REQUIRED ACTION:
Exact copy, pictures excluded: output the lines from the opening of the entries through the line bearing "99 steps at".

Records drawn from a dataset
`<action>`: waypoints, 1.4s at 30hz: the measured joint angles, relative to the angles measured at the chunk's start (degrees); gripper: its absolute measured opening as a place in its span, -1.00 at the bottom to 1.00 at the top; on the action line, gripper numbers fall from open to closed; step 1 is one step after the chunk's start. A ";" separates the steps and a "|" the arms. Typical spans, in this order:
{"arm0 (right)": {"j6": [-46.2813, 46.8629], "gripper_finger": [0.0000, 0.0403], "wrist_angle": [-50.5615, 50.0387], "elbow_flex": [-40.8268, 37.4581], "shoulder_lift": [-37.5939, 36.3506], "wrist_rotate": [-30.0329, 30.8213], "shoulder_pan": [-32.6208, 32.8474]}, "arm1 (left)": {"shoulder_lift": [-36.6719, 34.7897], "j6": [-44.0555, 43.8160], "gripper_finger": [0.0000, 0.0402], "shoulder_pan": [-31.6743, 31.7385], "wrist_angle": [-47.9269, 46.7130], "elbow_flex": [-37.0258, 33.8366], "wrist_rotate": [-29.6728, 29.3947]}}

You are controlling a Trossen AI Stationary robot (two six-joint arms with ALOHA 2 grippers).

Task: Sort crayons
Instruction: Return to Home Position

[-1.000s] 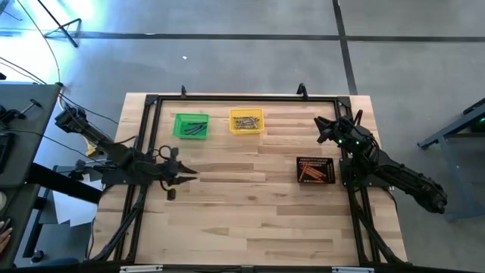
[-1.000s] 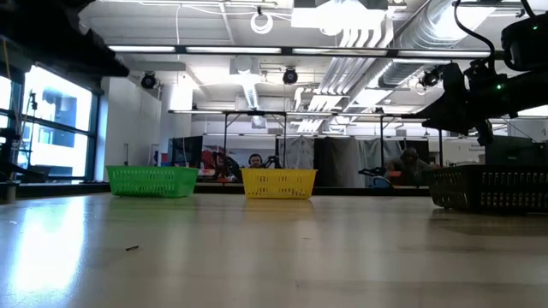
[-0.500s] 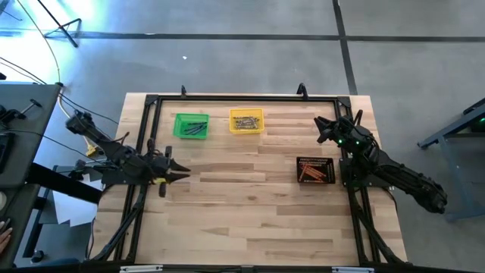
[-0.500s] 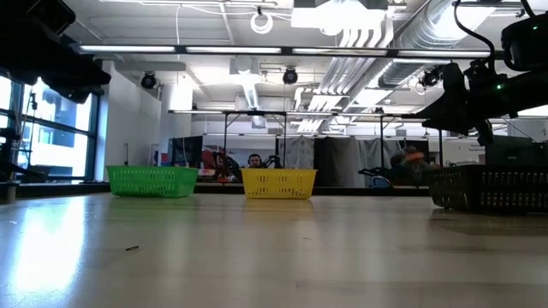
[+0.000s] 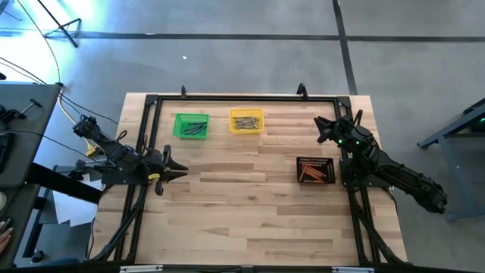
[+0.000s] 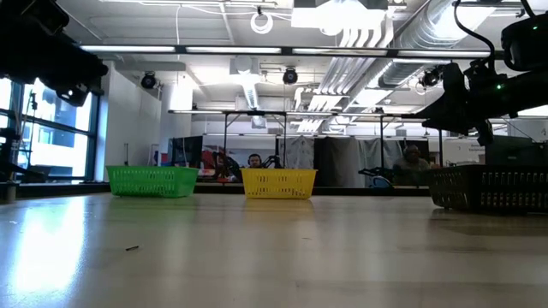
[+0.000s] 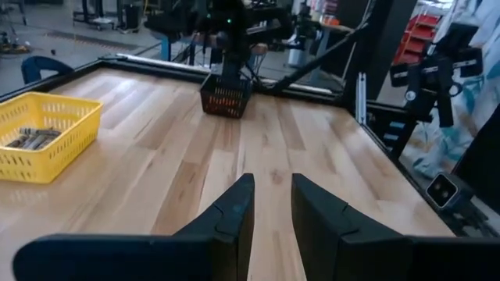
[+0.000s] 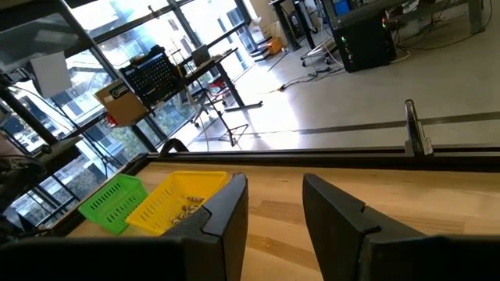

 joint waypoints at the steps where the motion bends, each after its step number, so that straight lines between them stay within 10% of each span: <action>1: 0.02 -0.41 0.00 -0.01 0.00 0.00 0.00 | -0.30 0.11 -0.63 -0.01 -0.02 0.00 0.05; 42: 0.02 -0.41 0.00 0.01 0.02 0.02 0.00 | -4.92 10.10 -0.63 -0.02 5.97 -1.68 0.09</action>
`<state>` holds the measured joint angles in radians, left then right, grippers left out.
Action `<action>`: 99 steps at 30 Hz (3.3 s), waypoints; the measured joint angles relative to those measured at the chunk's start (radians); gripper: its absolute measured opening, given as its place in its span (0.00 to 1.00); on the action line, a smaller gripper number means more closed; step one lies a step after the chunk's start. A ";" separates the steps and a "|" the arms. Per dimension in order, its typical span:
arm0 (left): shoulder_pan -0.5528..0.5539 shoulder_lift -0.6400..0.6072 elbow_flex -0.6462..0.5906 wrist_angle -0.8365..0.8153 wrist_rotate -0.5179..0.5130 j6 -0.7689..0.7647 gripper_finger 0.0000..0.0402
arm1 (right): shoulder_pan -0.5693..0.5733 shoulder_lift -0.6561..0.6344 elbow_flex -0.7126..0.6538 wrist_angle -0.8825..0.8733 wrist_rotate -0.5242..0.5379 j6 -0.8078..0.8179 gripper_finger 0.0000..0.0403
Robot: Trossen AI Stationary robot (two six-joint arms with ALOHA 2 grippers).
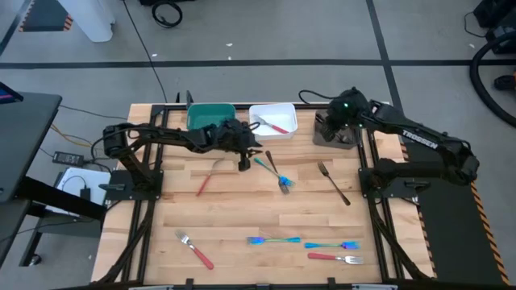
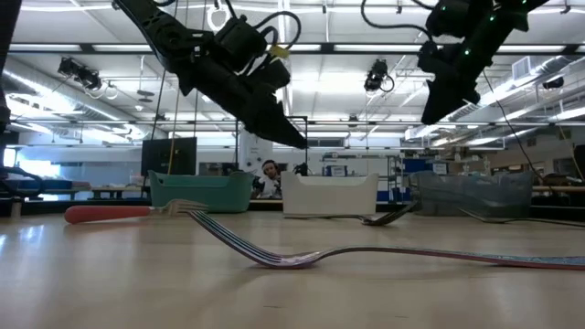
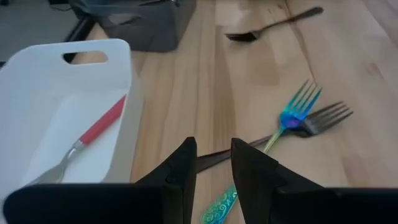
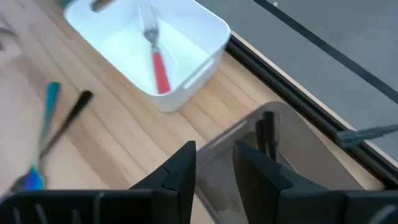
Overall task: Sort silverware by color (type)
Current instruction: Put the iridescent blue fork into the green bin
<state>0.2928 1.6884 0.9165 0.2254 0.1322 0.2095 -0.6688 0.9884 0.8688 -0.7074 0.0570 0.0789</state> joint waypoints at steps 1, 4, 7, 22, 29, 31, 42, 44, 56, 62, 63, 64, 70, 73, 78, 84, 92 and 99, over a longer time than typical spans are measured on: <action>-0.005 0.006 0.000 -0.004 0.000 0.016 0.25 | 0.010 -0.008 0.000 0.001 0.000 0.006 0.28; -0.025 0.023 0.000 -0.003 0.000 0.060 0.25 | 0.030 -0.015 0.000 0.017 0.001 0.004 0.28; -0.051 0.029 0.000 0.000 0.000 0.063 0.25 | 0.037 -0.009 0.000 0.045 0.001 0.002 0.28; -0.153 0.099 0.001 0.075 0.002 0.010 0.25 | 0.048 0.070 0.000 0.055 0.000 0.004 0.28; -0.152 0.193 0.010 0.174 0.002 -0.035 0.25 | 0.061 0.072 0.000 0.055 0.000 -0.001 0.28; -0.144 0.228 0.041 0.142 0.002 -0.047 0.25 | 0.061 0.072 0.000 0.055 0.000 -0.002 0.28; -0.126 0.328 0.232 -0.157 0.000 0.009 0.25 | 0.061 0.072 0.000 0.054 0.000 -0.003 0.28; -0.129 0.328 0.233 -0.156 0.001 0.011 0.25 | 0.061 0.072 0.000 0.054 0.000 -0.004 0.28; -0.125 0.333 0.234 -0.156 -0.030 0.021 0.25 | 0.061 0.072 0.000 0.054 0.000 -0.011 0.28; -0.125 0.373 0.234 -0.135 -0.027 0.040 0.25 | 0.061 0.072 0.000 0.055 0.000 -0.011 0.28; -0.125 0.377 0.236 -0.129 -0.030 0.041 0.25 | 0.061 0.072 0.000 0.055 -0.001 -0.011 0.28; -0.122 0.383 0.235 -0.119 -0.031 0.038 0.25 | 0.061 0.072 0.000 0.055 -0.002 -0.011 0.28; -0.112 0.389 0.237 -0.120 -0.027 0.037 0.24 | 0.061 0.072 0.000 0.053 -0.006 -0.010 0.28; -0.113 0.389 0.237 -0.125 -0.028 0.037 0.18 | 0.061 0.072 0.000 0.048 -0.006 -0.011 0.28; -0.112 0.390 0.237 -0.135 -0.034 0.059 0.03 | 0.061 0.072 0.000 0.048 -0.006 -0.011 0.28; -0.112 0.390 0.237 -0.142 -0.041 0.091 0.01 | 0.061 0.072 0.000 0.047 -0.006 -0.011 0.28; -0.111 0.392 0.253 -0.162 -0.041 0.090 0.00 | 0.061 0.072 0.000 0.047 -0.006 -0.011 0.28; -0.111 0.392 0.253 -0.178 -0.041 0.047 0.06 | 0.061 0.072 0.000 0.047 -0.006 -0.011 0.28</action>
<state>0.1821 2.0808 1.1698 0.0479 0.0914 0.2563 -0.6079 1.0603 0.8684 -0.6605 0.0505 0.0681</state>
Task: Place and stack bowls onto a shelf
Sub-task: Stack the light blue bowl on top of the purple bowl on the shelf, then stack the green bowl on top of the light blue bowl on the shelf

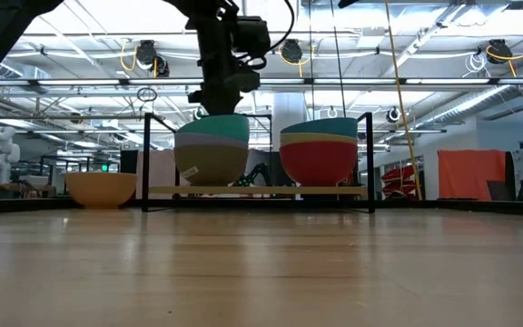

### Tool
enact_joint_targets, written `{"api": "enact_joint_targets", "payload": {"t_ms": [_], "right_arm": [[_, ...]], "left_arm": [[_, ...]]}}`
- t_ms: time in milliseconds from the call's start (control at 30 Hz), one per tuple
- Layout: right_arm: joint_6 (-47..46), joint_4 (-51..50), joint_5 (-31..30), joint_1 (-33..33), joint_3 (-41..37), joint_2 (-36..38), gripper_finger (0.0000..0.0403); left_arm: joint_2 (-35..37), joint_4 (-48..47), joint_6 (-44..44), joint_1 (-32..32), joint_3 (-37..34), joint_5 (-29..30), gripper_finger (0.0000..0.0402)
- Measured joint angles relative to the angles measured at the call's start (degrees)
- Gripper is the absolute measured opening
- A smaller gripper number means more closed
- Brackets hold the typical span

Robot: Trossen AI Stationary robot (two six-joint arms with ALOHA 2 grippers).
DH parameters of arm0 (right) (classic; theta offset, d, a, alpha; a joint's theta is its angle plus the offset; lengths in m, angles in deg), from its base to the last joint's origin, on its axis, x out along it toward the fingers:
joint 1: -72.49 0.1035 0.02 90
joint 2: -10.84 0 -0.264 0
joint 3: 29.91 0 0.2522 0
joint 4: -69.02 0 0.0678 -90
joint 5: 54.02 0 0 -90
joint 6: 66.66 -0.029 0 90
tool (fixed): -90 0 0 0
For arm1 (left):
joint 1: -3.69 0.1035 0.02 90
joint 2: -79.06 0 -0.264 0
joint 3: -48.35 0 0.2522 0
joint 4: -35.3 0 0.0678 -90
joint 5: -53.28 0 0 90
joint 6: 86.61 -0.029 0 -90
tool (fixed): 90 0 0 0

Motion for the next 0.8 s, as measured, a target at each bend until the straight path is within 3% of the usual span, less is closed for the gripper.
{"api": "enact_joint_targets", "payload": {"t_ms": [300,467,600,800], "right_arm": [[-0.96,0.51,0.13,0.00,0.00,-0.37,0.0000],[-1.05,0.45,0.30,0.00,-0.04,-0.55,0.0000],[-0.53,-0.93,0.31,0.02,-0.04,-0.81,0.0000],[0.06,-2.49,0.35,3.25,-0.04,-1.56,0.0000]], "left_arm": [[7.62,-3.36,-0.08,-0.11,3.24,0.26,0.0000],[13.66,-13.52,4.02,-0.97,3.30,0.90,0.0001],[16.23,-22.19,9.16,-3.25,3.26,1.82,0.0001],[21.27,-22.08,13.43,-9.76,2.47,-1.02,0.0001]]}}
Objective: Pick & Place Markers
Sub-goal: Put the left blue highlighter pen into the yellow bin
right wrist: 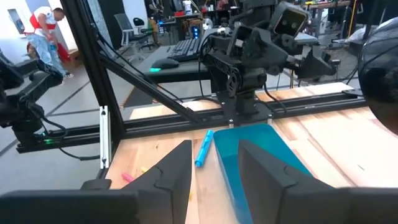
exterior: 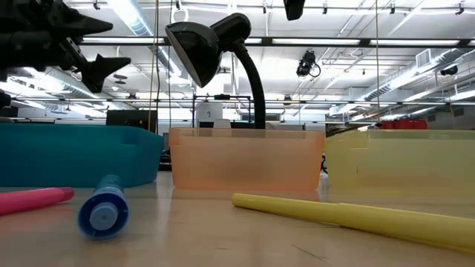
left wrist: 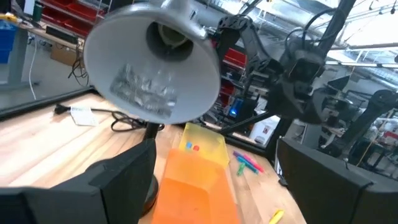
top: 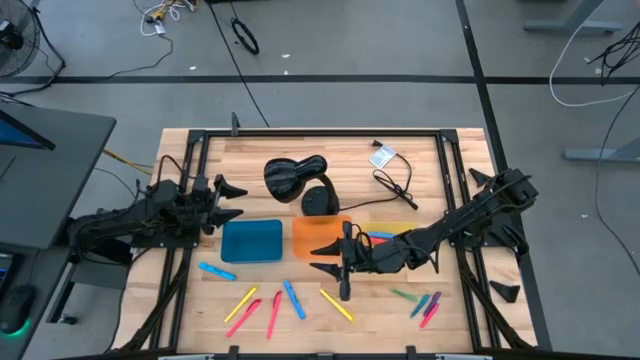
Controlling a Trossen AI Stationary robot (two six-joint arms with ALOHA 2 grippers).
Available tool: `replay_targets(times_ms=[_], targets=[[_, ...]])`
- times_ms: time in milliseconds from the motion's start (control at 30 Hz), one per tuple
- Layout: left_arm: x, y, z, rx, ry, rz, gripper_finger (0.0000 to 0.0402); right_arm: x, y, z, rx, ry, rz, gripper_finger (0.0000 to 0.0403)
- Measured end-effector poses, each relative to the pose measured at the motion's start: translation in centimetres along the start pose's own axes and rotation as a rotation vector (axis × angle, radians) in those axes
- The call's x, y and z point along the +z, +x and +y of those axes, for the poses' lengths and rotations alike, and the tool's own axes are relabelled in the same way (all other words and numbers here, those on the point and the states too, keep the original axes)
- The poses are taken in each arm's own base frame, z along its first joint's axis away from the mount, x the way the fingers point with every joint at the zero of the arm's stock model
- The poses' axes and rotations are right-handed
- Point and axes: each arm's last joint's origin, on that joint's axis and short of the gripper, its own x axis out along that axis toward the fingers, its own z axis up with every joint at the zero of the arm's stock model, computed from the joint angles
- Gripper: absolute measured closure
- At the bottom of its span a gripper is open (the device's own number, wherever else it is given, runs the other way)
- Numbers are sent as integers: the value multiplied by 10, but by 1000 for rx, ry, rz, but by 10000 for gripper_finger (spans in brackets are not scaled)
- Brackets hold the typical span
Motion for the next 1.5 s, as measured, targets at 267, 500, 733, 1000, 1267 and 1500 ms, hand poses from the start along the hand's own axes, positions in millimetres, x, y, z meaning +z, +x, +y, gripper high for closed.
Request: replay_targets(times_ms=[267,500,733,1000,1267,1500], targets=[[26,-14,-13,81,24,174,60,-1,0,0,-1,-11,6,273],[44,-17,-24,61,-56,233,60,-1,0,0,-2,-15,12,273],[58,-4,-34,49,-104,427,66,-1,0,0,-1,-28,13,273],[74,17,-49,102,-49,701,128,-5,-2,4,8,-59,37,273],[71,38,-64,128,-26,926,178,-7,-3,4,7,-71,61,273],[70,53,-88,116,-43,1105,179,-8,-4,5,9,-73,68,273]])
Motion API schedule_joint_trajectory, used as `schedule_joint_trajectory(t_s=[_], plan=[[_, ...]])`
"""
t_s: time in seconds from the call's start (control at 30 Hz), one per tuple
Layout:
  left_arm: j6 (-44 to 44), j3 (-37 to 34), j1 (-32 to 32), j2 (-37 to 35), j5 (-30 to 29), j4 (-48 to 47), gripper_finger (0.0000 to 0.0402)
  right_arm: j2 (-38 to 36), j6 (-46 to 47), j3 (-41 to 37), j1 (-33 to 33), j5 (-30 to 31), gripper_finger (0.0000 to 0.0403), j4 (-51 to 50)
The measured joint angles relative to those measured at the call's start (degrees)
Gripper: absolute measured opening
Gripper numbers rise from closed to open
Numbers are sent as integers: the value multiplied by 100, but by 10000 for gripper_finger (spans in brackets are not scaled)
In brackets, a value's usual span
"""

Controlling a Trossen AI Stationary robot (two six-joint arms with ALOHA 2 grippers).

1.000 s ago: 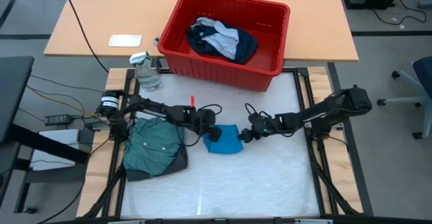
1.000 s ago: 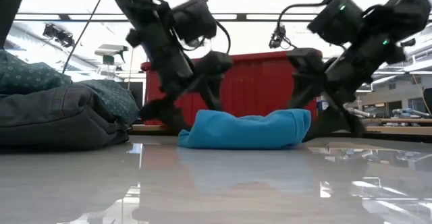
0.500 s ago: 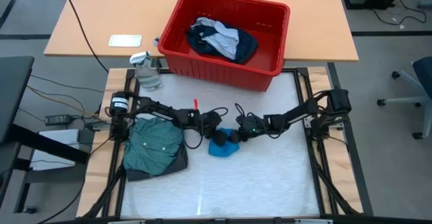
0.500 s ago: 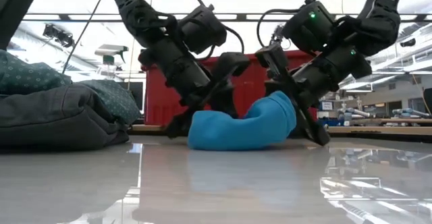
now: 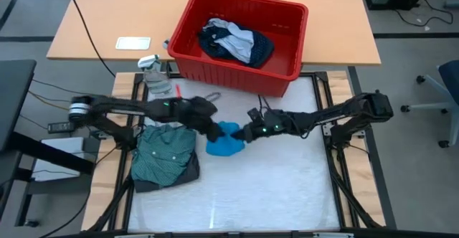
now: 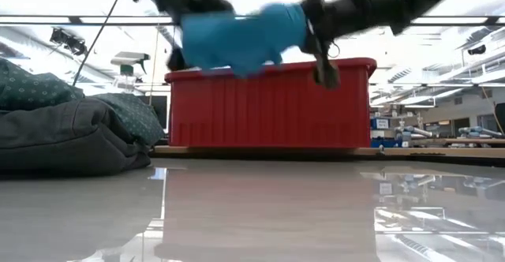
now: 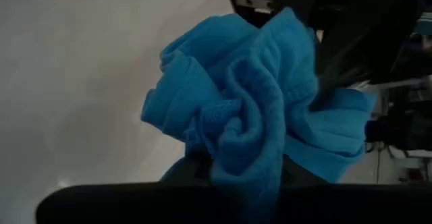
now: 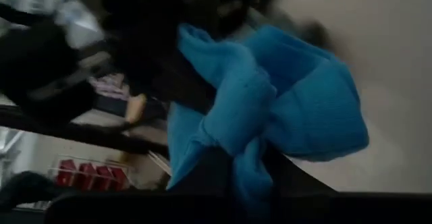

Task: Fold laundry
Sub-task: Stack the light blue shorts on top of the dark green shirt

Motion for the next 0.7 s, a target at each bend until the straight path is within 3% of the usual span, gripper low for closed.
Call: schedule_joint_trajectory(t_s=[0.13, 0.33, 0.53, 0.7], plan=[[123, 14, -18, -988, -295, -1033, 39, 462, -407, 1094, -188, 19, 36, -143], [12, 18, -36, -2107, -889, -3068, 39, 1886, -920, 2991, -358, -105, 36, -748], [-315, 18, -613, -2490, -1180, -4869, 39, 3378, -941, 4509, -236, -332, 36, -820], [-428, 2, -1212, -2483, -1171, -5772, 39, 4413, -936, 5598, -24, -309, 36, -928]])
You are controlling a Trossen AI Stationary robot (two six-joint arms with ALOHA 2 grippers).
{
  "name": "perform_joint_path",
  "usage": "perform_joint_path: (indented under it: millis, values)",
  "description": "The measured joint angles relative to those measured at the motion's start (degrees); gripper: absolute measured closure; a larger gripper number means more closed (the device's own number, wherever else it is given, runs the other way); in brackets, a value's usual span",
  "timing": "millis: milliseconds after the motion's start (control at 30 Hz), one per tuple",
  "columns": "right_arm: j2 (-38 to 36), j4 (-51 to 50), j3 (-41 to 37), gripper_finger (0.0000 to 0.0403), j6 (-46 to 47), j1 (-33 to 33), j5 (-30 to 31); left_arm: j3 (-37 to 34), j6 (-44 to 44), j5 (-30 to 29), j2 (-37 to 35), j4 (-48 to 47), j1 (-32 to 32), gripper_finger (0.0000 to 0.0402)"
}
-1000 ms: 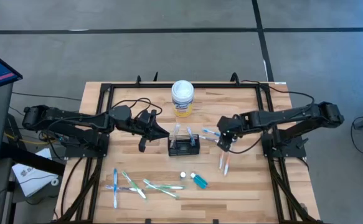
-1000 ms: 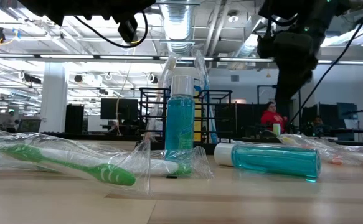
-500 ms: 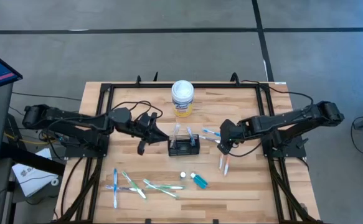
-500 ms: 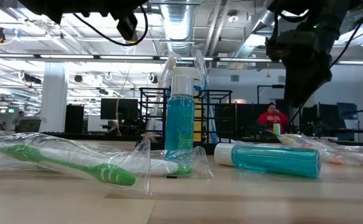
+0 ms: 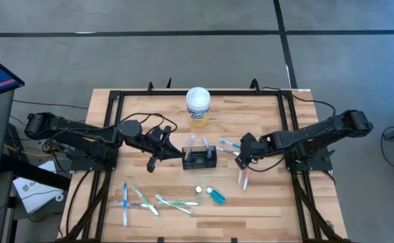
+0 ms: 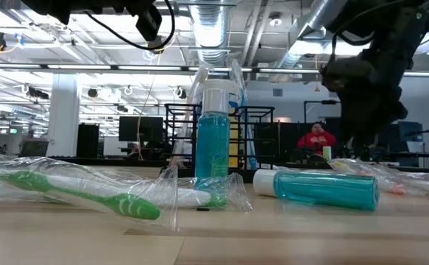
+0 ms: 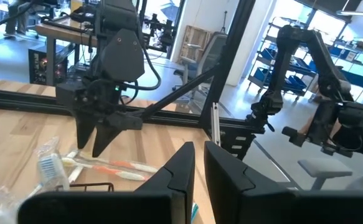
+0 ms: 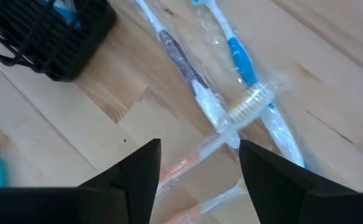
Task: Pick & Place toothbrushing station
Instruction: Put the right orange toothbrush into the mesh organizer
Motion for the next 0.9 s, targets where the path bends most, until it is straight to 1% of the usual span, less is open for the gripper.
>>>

EXERCISE ANSWER:
`<action>`: waypoints, 1.4s at 30hz: the measured joint angles, relative to the angles measured at the chunk's start (degrees); gripper: its absolute measured opening as a place in its span, -1.00 at the bottom to 1.00 at the top; on the action line, gripper numbers fall from open to closed; step 1 is one step after the chunk's start. A ";" separates the steps and a "|" the arms. Typical spans, in this order:
{"arm0 (right)": {"j6": [-46.2813, 46.8629], "gripper_finger": [0.0000, 0.0403], "wrist_angle": [-50.5615, 50.0387], "elbow_flex": [-40.8268, 37.4581], "shoulder_lift": [-37.5939, 36.3506], "wrist_rotate": [-30.0329, 30.8213], "shoulder_pan": [-32.6208, 32.8474]}, "arm1 (left)": {"shoulder_lift": [-36.6719, 34.7897], "j6": [-44.0555, 43.8160], "gripper_finger": [0.0000, 0.0402], "shoulder_pan": [-31.6743, 31.7385], "wrist_angle": [-47.9269, 46.7130], "elbow_flex": [-37.0258, 33.8366], "wrist_rotate": [-29.6728, 29.3947]}}

You are controlling a Trossen AI Stationary robot (two six-joint arms with ALOHA 2 grippers).

Task: Sort crayons
Instruction: Return to Home Position

[-1.000s] 
[-1.000s] 
[-0.500s] 
[-0.500s] 
[+0.000s] 
[+0.000s] 
[+0.000s] 
[+0.000s] 

 joint waypoints at the steps where the motion bends, each after its step number, so that straight lines between them stay within 10% of each span: <action>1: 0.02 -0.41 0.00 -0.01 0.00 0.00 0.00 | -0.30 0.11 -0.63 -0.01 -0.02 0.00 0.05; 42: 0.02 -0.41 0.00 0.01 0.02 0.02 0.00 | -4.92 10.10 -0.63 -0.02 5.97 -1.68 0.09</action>
`<state>` holds the measured joint angles in radians, left then right, grippers left out.
Action `<action>`: 99 steps at 30 Hz (3.3 s), waypoints; the measured joint angles relative to those measured at the chunk's start (radians); gripper: its absolute measured opening, given as its place in its span (0.00 to 1.00); on the action line, a smaller gripper number means more closed; step one lies a step after the chunk's start. A ";" separates the steps and a "|" the arms. Per dimension in order, its typical span:

With this, the answer is done.